Wednesday, April 11, 2007

Assignment 2

As far away as you can be, for as long as it can take, you always return to where you really feel at home.
It reminds me when I went to a foreign country where I just knew how to speak the language but I didn´t know anything else about it and where friends were nowhere to be found. I got a job in a local military academy and started to work as fast as I could to fulfill the void that was always present in my mind. It is something that no matter how hard you try, will never go away.
As the days went by, I got my work at the academy. I started to make friends and started to enjoy my time there. I made two great friends named Dan and Nathan who were those people so great that you can call them “friends for life”.
One day, I got ill and was unable to work, so I received a phone call from Dan to know how I was, what was happening and if everything was fine with me because they weren’t used to my absence at work. I told him not to worry about anything because I was just a little bit ill and the day after that I was going to work again as usual. That day, at home, not my real home, because I was abroad, I got homesick and started wondering about my grandparents and my brother who were in Portugal. As I thought about them I started to cry. It was one of those moments that you burst into tears. I really missed them so much at that moment. I felt scared because I was alone, by myself with my beloved ones far, far away.

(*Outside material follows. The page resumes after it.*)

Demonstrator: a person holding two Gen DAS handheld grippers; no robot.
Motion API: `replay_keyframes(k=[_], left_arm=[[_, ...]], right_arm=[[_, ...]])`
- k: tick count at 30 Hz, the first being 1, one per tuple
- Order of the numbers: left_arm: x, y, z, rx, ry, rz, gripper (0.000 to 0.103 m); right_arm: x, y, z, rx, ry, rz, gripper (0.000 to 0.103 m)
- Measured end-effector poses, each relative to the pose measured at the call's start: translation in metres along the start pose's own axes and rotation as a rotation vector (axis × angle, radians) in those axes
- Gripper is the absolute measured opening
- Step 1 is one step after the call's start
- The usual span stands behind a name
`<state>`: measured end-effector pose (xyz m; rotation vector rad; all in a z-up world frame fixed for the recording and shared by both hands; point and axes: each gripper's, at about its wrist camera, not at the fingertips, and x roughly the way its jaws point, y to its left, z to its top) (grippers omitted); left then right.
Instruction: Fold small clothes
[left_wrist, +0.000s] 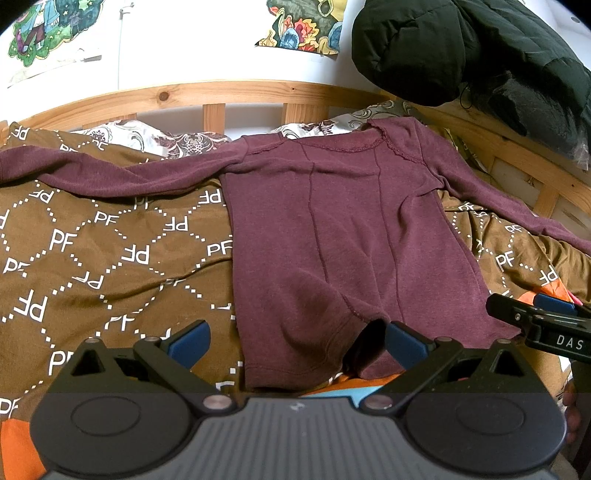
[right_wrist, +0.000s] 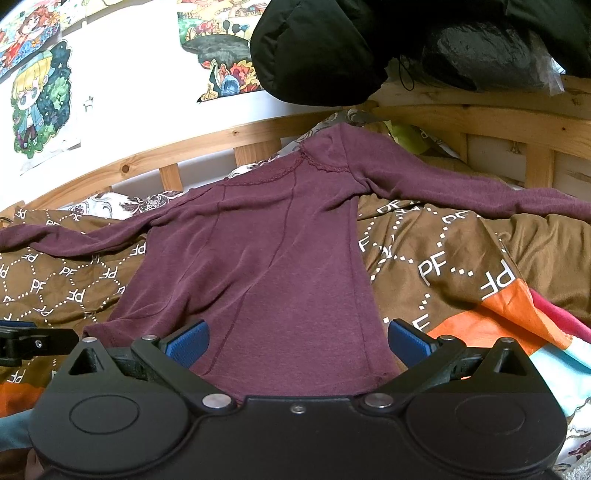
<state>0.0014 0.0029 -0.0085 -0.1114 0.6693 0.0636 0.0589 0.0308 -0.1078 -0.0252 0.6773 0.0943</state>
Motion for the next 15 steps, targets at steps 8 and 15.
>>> replay_keyframes(k=[8,15], left_arm=[[0.0008,0.0003,-0.0026,-0.002,0.002,-0.002,0.102],[0.0011,-0.0003,-0.0043,-0.004,0.006,-0.003,0.102]], right_arm=[[0.0007,-0.0003,0.0004,0.008,-0.014,0.006,0.103],[0.0005,-0.0021,-0.0014,0.069,-0.148,0.057,0.103]])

After six months and a half, I was done with it. I couldn’t take it anymore. I had to see my family again, just to be with them. In the same moment, I packed up my things, I said goodbye to my “friends” and I went back to Portugal. When I arrived at the airport he feeling of anxiety was increasing because I was closer to be with my family.
As I had the first glimpse of them I ran towards them. And when I felt them, nothing else mattered.
The void, that once was empty, was now filled. My face expressed all the happiness I was feeling. I couldn’t believe I was at home, for good. I knew I was ok when I was far from everything but that was nothing compared to the happiness I felt when I hugged my family.
Happiness can only be found when you really, really feel at home you can never be as happy as you are at your real home.